5 reasons why you need read the small print
Here are my top five suggestions for why you should study the fine print - or pay someone to read it for you.
1. Nail the numbers
Perhaps one of the most important questions on your mind as a franchise buyer is how much it will cost you. Secondly, you’ll want to know how much you can expect to make, and when you can start to see a profit.
These questions can largely be answered by checking:
- What fees are payable under the franchise agreement?
- What are the estimated established costs and ongoing costs listed in the disclosure document?
- What rent, outgoings and other costs are payable under the lease?
- If you’re buying an existing business: are there accrued employee entitlements, what is the purchase price and does the business owe any money to suppliers or creditors?
It’s a great idea to then take these numbers and conduct your own projections with your financial advisor so you can get a clear financial picture of the franchise opportunity.
2. Due diligence
Seeing as you’ll most likely be in the franchise for the long-term, with many franchises having five to 10 year terms, you need to know who you’re getting involved with.
The disclosure document provided to you by the franchisor is a fantastic resource for you to conduct your due diligence. This will contain information about the franchisor and its directors’ business experience, details of past and existing franchisees (who you can contact) and details of whether the franchisor has been involved in any litigation.
Overall, the disclosure document provides a handy snapshot of the franchisor and the franchise opportunity and should not be ignored.
3. Know your rights
Being well-informed about your rights will help you make a success out of the franchise opportunity. For example, what support can you expect to receive from the franchisor during the term of the franchise? What protections do you have under the Franchising Code of Conduct? What can you do if you have a disagreement with the franchisor?
All these things will be detailed in the franchise documents, equipping you to make the most out of the franchise relationship.
4. Know your obligations
On the flip side, you must also know your obligations under the Franchise Agreement. Remember, you are buying into an existing brand and system and so will need to play by the rules.
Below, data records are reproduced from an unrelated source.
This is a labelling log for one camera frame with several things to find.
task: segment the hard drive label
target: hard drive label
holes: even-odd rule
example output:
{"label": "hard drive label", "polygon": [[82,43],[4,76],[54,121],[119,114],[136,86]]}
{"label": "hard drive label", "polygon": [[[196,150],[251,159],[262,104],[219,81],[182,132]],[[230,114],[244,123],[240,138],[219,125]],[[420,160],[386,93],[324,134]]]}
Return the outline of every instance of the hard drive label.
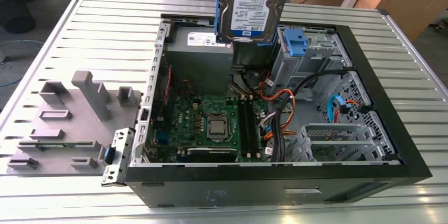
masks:
{"label": "hard drive label", "polygon": [[268,0],[235,0],[231,29],[236,36],[258,36],[268,21]]}

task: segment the blue drive bay latch
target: blue drive bay latch
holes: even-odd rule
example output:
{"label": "blue drive bay latch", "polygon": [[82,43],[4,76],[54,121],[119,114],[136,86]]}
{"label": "blue drive bay latch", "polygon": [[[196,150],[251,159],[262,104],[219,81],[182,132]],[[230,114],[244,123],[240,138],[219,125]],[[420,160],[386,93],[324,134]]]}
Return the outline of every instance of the blue drive bay latch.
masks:
{"label": "blue drive bay latch", "polygon": [[308,39],[302,29],[286,29],[286,43],[290,47],[290,55],[292,57],[303,57],[308,49]]}

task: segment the motherboard
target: motherboard
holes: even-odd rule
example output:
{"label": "motherboard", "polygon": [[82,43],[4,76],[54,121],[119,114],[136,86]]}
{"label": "motherboard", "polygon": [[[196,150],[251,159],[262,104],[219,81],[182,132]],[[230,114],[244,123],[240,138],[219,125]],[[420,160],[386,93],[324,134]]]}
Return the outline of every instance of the motherboard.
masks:
{"label": "motherboard", "polygon": [[178,97],[172,125],[147,145],[151,162],[263,162],[259,129],[264,101],[250,98]]}

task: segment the cpu socket
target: cpu socket
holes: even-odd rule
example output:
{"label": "cpu socket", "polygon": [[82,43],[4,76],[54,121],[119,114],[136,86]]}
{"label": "cpu socket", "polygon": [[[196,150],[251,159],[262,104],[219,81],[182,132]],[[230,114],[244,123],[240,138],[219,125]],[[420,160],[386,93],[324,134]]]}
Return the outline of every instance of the cpu socket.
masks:
{"label": "cpu socket", "polygon": [[228,139],[228,116],[226,114],[207,114],[207,138],[216,143]]}

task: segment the sticker
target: sticker
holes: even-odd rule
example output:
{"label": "sticker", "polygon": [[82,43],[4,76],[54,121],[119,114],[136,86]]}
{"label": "sticker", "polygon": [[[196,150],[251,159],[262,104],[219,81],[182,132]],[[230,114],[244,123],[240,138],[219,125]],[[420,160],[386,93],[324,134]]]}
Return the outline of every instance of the sticker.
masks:
{"label": "sticker", "polygon": [[264,149],[264,153],[266,153],[267,155],[272,156],[274,148],[267,147],[267,148]]}
{"label": "sticker", "polygon": [[284,189],[287,194],[322,194],[323,192],[318,189]]}
{"label": "sticker", "polygon": [[226,47],[226,44],[216,43],[216,35],[214,33],[190,33],[187,45],[202,47]]}
{"label": "sticker", "polygon": [[236,36],[258,36],[268,21],[268,0],[234,0],[231,29]]}
{"label": "sticker", "polygon": [[272,87],[272,85],[274,85],[274,81],[271,81],[271,79],[270,78],[267,78],[267,81],[266,81],[266,83]]}

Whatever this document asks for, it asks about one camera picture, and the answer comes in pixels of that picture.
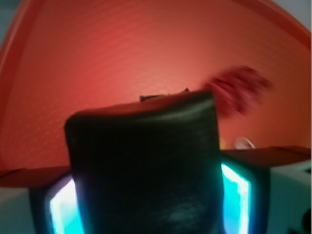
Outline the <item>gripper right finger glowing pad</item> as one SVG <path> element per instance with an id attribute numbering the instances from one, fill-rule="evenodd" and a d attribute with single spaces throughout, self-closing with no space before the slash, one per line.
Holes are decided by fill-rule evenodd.
<path id="1" fill-rule="evenodd" d="M 311 233 L 312 156 L 309 148 L 224 150 L 222 154 L 226 233 Z"/>

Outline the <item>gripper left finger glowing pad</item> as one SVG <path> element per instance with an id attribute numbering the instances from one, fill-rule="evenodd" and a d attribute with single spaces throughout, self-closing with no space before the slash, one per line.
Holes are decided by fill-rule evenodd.
<path id="1" fill-rule="evenodd" d="M 69 166 L 1 170 L 2 234 L 82 234 Z"/>

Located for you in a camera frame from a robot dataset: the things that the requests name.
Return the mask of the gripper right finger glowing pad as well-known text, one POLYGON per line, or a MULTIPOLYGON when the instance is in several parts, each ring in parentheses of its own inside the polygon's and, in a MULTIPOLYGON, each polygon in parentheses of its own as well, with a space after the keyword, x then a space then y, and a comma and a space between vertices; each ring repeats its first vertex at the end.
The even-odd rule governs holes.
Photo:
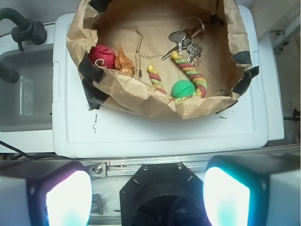
POLYGON ((299 226, 298 155, 216 155, 204 174, 203 199, 213 226, 299 226))

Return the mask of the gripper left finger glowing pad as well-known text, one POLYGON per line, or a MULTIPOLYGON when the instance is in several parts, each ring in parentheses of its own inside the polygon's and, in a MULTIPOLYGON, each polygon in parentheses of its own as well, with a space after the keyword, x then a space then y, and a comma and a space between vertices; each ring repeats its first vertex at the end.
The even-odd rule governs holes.
POLYGON ((86 226, 92 181, 77 160, 1 161, 2 226, 86 226))

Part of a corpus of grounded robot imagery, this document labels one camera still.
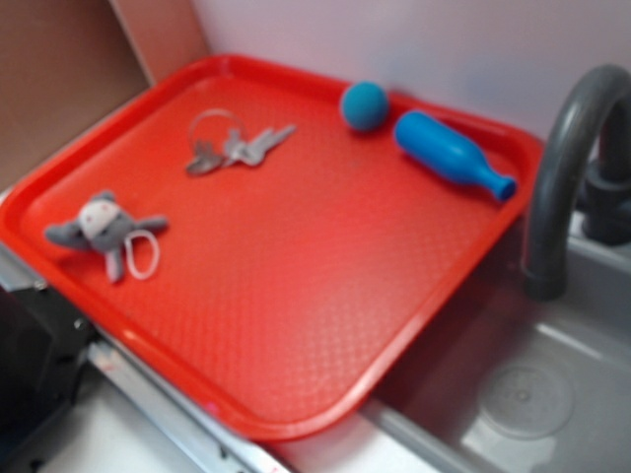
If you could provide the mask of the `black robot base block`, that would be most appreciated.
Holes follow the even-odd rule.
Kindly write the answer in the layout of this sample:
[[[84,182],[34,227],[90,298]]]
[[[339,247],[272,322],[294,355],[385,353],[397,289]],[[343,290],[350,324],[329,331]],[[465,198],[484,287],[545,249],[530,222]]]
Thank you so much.
[[[52,288],[1,291],[1,462],[74,404],[96,330]]]

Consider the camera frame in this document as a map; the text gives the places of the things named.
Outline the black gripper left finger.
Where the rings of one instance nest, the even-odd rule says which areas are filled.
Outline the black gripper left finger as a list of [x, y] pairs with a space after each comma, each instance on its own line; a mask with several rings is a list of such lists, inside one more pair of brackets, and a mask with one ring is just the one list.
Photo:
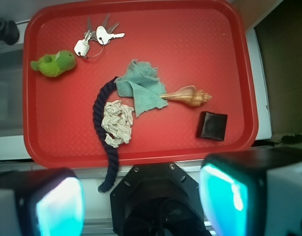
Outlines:
[[0, 172], [0, 236], [79, 236], [81, 181], [68, 168]]

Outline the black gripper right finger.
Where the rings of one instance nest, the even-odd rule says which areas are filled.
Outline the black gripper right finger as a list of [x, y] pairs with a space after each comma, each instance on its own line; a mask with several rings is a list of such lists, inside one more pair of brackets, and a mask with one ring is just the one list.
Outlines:
[[199, 194], [219, 236], [302, 236], [302, 149], [209, 154]]

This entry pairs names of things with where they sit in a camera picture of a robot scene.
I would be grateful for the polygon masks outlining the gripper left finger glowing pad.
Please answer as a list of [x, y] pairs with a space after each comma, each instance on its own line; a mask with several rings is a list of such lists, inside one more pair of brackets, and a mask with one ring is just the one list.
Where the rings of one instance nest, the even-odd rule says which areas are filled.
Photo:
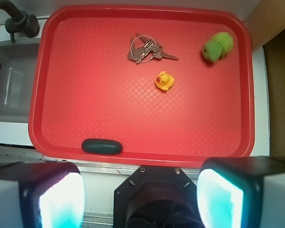
[[0, 162], [0, 228], [79, 228], [86, 186], [71, 162]]

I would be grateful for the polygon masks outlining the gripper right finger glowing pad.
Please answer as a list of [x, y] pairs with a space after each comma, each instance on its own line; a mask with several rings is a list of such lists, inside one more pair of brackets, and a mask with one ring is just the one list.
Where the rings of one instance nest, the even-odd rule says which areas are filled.
[[207, 228], [285, 228], [285, 157], [206, 159], [197, 205]]

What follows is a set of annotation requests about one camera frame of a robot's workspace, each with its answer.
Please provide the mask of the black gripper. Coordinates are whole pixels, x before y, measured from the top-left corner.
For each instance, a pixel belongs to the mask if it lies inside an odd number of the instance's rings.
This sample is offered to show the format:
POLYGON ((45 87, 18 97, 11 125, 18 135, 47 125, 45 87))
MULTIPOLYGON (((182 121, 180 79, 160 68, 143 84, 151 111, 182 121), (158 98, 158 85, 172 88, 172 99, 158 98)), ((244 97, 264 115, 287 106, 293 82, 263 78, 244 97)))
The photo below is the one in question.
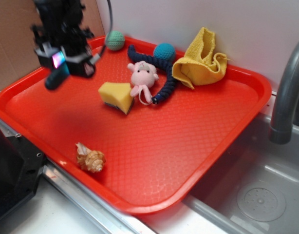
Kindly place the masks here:
POLYGON ((31 27, 40 65, 57 69, 66 61, 71 75, 91 78, 95 65, 90 63, 93 56, 87 54, 87 38, 93 33, 89 28, 80 28, 85 6, 79 0, 35 0, 34 4, 42 22, 41 26, 31 27))

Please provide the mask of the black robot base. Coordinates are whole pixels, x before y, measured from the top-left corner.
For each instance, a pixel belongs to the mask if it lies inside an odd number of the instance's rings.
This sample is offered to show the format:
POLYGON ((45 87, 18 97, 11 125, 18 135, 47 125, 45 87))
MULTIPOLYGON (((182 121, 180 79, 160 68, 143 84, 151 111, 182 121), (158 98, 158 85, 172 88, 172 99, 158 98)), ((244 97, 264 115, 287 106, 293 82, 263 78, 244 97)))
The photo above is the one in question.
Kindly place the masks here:
POLYGON ((45 160, 27 138, 0 129, 0 221, 35 196, 45 160))
Just some of the key obligations you need to be aware of include those relating to:
- Customer service
- Brand guidelines
- Supply arrangements
- Reporting requirements
The consequences of not complying with your obligations can be disastrous. While the Franchising Code allows for an opportunity for breaches of the franchise agreement to be remedied, if you fail to completely remedy the breaches on time, you could stand to lose the entire business.
5. Work out an exit strategy
Lastly, reading the small print will give you an idea of how you can ultimately exit the business.
It is most common for franchisees to sell the business to another franchisee in order to recoup their investment. Allowing thefranchise agreement to simply expire (or even worse, be terminated) could see you walking away with nothing.
In working out your exit strategy, it’s important to consider any restraint of trade clauses in the franchise agreement. These may limit you from operating a similar business for a period of time after the end of the franchise agreement, so you will need to think about your long-term goals before signing anything.